Now compare that to the initial AP report
about the Salt Lake mall shootings: "Police: Teen Shot Mall Victims at
Random," by Jennifer Dobner. All we learn about Sulejman Talovic beyond
his name is that he was a "trench coat-clad teenager" who lived
with his mother.
Now, when people point out that the religion
of nominally Christian murderers isn't noted in news stories, and that Talovic's
religion should therefore not have been either, they are assuming that in
both instances religion played no factor in the killing, and was hence an
irrelevant detail. However, while it is extraordinarily unlikely that Ebrahami
killed his victims in the name of Jesus Christ, or would attempt to justify
the killings by reference to Christ's teachings, it was at very least a possibility
that Talovic, like so many others around the world every day, as well as other
lone jihadists in the U.S. like Mohammad Reza Taheri-azar, killed in the name
of Allah and with justification from the Qur'an and Sunnah. That's why Talovic's
religion at least merited a mention, and some investigation.

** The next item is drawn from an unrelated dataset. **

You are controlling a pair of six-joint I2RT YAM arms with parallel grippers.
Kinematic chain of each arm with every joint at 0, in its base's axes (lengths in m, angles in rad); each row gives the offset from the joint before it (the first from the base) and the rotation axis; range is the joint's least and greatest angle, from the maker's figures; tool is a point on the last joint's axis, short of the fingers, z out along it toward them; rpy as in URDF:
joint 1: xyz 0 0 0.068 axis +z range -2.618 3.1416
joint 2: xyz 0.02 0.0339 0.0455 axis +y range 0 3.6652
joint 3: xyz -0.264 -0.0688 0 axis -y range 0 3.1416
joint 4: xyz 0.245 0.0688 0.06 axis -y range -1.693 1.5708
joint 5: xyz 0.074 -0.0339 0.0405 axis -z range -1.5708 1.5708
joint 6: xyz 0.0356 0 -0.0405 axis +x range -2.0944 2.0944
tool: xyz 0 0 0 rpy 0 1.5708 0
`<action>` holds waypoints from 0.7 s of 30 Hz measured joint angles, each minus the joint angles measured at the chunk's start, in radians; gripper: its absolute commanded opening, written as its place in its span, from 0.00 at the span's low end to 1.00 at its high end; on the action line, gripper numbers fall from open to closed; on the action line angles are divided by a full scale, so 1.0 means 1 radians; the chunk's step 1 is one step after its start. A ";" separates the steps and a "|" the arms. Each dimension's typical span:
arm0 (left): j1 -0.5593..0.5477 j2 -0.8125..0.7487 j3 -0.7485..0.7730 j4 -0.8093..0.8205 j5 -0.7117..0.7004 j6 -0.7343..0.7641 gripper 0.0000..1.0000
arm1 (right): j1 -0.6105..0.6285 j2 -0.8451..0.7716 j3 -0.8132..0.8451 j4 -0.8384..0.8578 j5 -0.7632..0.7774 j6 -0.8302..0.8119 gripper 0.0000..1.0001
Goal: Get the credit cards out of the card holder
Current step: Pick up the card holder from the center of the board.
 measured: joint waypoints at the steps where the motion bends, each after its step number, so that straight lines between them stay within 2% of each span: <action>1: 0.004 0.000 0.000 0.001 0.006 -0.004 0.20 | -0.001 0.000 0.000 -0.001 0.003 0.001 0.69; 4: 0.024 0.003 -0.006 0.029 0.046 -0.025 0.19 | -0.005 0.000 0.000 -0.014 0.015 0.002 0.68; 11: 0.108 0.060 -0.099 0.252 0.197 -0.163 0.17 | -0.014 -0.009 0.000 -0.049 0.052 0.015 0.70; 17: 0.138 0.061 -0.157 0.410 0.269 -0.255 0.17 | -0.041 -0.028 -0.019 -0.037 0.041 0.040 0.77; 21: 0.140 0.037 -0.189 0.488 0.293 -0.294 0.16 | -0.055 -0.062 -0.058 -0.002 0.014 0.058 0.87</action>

The FBI has ruled out Islamic terrorism as
a factor in the Talovic killings. One hopes that agents have done so after
sufficient consideration of the possibility - which seems to have been absent
from other cases with some similarities to that of Talovic. But in the wake
of this, some have rushed to condemn me and others who publicly noted the
mainstream media's reluctance to identify Talovic as a Muslim, and to explore
the possibility that his killings were jihad-related. This criticism was misplaced,
for that reluctance is real, but it does not apply to all religions - as the
Ahmed and Ebrahami cases show. Ibrahim Ahmed is, of course, probably a Muslim,
and his murderous rage may have been reinforced by Islam's belief that those
who insult Islam have forfeited their right to live. The refusal of the Associated
Press even to consider such possibilities, and its inconsistency in doing
so, is readily apparent.
All this becomes even more noteworthy in light
of the recent revelation that Ali Abu Kamal, who killed one person and injured
six in a shooting at the Empire State Building in 1997, "wanted to punish
the U.S. for supporting Israel" - according to the New York Daily News.

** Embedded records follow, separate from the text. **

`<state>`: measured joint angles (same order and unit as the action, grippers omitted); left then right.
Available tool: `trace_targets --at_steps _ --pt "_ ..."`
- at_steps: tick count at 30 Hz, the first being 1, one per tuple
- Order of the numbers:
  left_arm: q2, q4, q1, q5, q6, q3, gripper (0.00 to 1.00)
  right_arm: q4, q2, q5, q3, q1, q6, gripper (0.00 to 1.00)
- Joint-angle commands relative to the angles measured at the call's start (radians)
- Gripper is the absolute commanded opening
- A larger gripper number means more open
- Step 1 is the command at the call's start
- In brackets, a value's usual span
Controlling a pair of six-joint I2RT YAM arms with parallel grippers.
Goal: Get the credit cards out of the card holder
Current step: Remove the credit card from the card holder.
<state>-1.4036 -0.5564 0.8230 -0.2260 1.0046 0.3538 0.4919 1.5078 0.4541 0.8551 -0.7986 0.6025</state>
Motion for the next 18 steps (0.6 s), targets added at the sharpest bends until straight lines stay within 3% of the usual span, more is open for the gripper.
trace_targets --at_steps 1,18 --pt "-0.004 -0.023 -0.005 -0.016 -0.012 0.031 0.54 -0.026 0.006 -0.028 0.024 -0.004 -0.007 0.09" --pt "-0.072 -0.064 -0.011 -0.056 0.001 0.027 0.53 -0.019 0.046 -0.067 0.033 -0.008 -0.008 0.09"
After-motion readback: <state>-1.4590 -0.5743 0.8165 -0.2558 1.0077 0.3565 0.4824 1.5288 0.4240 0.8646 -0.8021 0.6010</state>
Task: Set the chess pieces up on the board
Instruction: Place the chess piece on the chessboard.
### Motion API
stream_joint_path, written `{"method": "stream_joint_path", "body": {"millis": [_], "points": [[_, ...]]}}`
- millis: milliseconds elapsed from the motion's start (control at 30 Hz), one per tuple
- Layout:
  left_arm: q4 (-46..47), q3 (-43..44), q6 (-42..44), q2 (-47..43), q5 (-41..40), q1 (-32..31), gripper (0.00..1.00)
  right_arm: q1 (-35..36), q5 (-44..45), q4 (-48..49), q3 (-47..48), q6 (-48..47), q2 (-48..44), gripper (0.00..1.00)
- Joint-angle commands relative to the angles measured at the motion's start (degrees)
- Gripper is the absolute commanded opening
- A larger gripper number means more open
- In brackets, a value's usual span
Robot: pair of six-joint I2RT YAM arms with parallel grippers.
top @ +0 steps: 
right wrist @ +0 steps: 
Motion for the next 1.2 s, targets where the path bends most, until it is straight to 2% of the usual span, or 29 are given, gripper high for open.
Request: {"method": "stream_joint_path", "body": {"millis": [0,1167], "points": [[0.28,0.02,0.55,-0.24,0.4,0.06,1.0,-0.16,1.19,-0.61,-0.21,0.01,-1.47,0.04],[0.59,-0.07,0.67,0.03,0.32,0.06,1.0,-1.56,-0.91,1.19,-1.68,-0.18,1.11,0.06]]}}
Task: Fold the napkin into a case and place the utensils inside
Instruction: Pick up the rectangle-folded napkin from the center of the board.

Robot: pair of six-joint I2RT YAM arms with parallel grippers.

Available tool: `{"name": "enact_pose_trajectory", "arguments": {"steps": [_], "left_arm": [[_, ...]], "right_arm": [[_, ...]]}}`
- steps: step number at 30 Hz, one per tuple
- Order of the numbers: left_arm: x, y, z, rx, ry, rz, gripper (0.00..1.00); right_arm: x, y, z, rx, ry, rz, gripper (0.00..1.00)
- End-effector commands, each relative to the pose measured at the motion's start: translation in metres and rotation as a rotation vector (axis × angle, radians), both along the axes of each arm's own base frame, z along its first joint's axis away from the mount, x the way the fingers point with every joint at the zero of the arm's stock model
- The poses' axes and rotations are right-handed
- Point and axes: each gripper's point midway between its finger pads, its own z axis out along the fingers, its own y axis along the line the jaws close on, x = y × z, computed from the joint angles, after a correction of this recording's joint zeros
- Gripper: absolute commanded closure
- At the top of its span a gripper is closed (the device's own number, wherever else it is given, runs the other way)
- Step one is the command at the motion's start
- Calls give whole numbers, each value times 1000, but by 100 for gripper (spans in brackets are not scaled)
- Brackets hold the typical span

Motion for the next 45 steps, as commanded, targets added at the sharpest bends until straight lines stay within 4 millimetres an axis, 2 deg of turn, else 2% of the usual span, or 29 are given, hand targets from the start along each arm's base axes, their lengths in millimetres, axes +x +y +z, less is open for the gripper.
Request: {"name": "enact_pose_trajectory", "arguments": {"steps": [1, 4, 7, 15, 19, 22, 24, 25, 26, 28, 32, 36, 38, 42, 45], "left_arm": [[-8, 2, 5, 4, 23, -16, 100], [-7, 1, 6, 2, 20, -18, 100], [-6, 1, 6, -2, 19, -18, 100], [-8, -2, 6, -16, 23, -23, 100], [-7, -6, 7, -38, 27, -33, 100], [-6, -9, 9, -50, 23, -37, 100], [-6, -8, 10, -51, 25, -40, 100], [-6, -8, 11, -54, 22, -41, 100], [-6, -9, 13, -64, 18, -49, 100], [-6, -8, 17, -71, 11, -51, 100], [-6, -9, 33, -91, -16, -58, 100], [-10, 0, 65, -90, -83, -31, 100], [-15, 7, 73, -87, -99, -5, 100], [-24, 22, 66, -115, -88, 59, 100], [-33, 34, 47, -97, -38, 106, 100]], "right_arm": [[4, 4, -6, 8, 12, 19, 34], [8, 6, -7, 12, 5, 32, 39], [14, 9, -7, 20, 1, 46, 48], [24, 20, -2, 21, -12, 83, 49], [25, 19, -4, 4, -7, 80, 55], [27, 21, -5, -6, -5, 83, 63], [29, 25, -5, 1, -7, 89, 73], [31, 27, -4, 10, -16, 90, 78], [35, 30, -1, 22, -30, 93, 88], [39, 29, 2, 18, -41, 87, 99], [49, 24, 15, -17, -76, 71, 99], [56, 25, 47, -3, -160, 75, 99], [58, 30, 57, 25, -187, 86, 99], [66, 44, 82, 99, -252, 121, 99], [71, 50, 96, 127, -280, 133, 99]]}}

The explanation that has prevailed for ten years was that Abu Kamal was despondent
after losing a large sum of money, but the killer's daughter now says that
Palestinian officials fabricated that story in order so as not to "harm
the peace agreement with Israel." She added that she tried to make his
actual goal known, but no one was interested: "When we wanted to clarify
that to the media, nobody listened to us."
The media should start listening, and stop
covering up details that may be pertinent to the cases they report. While
Sulejman Talovic may not have been a jihadist, and Ibrahim Ahmed may not be
one, in their selective disclosure of the facts they may find themselves covering
up for the next jihadist who does strike. And they may already have done so.